▶ **What to produce**:
Whenever "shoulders" appears in a line, please copy that line from the data.

▶ **Data**:
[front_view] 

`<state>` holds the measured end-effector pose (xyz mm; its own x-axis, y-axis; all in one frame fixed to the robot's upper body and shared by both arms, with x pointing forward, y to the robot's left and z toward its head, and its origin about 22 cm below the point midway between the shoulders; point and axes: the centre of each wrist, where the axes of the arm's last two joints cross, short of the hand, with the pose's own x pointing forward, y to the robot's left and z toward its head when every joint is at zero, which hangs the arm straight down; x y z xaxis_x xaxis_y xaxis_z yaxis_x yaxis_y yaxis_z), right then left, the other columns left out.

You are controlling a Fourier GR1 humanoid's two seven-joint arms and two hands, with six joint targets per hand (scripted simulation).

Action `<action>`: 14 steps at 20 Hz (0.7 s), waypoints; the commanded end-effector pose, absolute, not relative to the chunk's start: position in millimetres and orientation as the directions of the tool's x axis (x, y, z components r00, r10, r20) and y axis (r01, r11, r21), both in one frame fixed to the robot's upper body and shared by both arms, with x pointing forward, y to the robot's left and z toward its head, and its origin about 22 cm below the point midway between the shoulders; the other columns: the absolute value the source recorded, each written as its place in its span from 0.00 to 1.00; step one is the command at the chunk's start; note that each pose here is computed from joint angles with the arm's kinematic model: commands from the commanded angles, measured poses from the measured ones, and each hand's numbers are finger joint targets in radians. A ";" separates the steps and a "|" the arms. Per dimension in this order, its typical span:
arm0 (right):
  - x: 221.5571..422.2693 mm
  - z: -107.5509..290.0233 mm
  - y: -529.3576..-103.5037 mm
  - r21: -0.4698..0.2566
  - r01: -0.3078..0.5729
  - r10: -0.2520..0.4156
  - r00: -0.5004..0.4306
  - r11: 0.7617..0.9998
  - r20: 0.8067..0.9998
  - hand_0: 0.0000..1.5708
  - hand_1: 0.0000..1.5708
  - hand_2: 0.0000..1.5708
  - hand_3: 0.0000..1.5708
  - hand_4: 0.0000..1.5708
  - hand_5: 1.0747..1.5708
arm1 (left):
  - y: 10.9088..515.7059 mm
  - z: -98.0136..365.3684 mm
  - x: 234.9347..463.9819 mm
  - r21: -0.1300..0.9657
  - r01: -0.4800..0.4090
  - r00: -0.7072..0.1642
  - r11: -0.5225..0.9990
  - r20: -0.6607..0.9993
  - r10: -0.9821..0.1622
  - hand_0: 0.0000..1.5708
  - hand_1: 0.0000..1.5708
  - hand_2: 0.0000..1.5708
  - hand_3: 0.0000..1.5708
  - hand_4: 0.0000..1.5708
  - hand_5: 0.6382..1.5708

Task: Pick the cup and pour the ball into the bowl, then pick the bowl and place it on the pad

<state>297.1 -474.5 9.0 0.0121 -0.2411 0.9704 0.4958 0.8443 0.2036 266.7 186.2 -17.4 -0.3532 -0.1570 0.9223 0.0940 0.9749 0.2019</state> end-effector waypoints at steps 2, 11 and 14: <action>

▶ **Finished task**:
`<state>` holds the measured end-effector pose (xyz mm; its own x-axis, y-axis; all in one frame fixed to the robot's upper body and shared by both arms, with x pointing forward, y to the robot's left and z toward its head, and its origin about 22 cm below the point midway between the shoulders; point and axes: the centre of each wrist, where the axes of the arm's last two joints cross, short of the hand, with the pose's own x pointing forward, y to the robot's left and z toward its head when every joint is at zero, which hangs the arm straight down; x y z xaxis_x xaxis_y xaxis_z yaxis_x yaxis_y yaxis_z), right then left, the other columns left out.
Action `<action>`: 14 steps at 20 Hz (0.7 s), waypoints; the commanded end-effector pose, absolute, not relative to the chunk's start: position in millimetres and orientation as the directions of the tool's x axis (x, y, z components r00, r10, r20) and y axis (r01, r11, r21), both in one frame fixed to the robot's upper body and shared by both arms, with x pointing forward, y to the robot's left and z toward its head, and its origin about 22 cm below the point midway between the shoulders; the other columns: the absolute value the source recorded, each written as its place in its span from 0.00 to 1.00; step one is the command at the chunk's start; note that each pose here is computed from joint angles with the arm's kinematic model: commands from the commanded angles, measured poses from the measured ones, and each hand's numbers are finger joint targets in radians. A ";" separates the steps and a "|" the arms. Per dimension in this order, its typical span:

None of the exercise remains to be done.